Bohdan Janusz (Богдан Януш; 23 January 1887 – 5 November 1930) was Polish and Ukrainian archaeologist, historian, ethnographer, conservator of prehistoric monuments in Lwów Voivodeship.

==Biography==
He was born on 23 January 1887 in Lviv to a Ukrainian family. A pupil of the Polish archaeologist Karol Hadaczek. Before World War I, he was a long-time editor of the Kurier Lwowski. In 1907 he became a member of the Shevchenko Scientific Society. He was the author of many works on prehistory and art history, including Typy etniczne i kulturalne w prehistorji Galicji wschodniej (1911), Człowiek przedhistoryczny (Warsaw, 1914), and an extremely important and interesting work for Polish archaeology, Zabytki przedhistoryczne Galicji wschodniej (1918), compiling all the excavations in Eastern Lesser Poland known up to 1918. He published another monograph entitled Kultura przedhistoryczna Podola galicyjskiego (1914) in 1919 in excerpts in Przewodnik Naukowy i Literacki (Guide was a monthly supplement to Gazeta Lwowska).

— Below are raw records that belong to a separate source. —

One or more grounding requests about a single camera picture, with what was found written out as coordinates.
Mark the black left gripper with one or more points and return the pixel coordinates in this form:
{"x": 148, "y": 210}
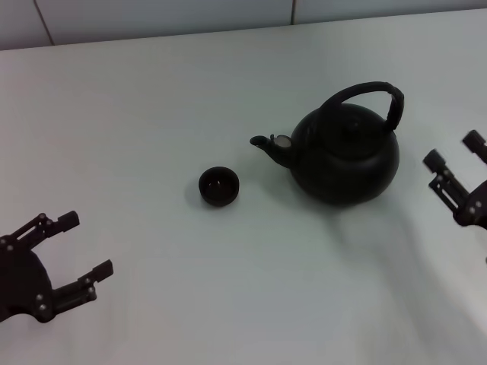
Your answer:
{"x": 23, "y": 281}

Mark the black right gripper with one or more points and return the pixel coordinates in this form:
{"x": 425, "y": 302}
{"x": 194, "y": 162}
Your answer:
{"x": 477, "y": 209}

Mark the black teapot lid with knob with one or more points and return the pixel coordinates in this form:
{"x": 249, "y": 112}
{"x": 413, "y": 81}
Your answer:
{"x": 352, "y": 129}

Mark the small black teacup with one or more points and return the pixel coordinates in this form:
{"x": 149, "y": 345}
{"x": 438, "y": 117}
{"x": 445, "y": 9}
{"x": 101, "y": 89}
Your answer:
{"x": 218, "y": 188}

In 1920, Janusz took up the post of conservator of pre-historic monuments of the Lviv district, which he held for several years. In the same year, he began publishing a monthly magazine "Wiadomości Konserwatorskie" dedicated to art and cultural monuments, which, however, was disbanded due to low interest. He also took a hobbyist interest in the history of Armenians in Poland.

==Death and legacy==
He died by suicide on 5 November 1930; he shot himself in a hotel in Lviv.). He was buried in Lychakiv Cemetery.

In 1993, a street in Lviv's Pidzamche neighborhood was named after Bohdan Janusz.

==Works==
- Typy etniczne i kulturalne w prehistorji Galicji wschodniej (1911)
- Z pradziejów ziemi Lwowskiej (1913)
- Kultura przedhistoryczna Podola galicyjskiego (1914)
- Człowiek przedhistoryczny (1914)
- 293 dni rządów rosyjskich we Lwowie (3. IX. 1914 - 22. VI. 1915) (1915)
- Zabytki przedhistoryczne Galicyi wschodniej (1918)
- Przeszłość i zabytki województwa Tarnopolskiego (1926)

==Bibliography==
- Kamil Adamczyk Bohdan Janusz – człowiek, który kochał zabytki [dostęp 2013-10-20]
- Z żałobnej karty. ś. p. Bohdan Janusz, „Z Otchłani Wieków”, t. 1, 1931, S. 13.
- Януш Богдан // Енциклопедія українознавства, Lwów 1993, t. 10, S. 3978.
- Булик Н. М. Життя і діяльність Богдана Януша в контексті інтелектуального середовища Галичини // Матеріали і дослідження з археології Прикарпаття і Волині. — Львів, 2014. — Вип. 18. — С. 442–468.
- Burchard H. Janusz Bohdan, pseud. Wasyl Karpowicz (ok. 1888–1930) // Polski Słownik Biograficzny. — Wrocław — Warszawa — Kraków: Zakład Narodowy imienia Ossolińskich, Wydawnictwo Polskiej Akademii Nauk, 1963. — T. Х/4, zeszyt 47. — S. 587–588.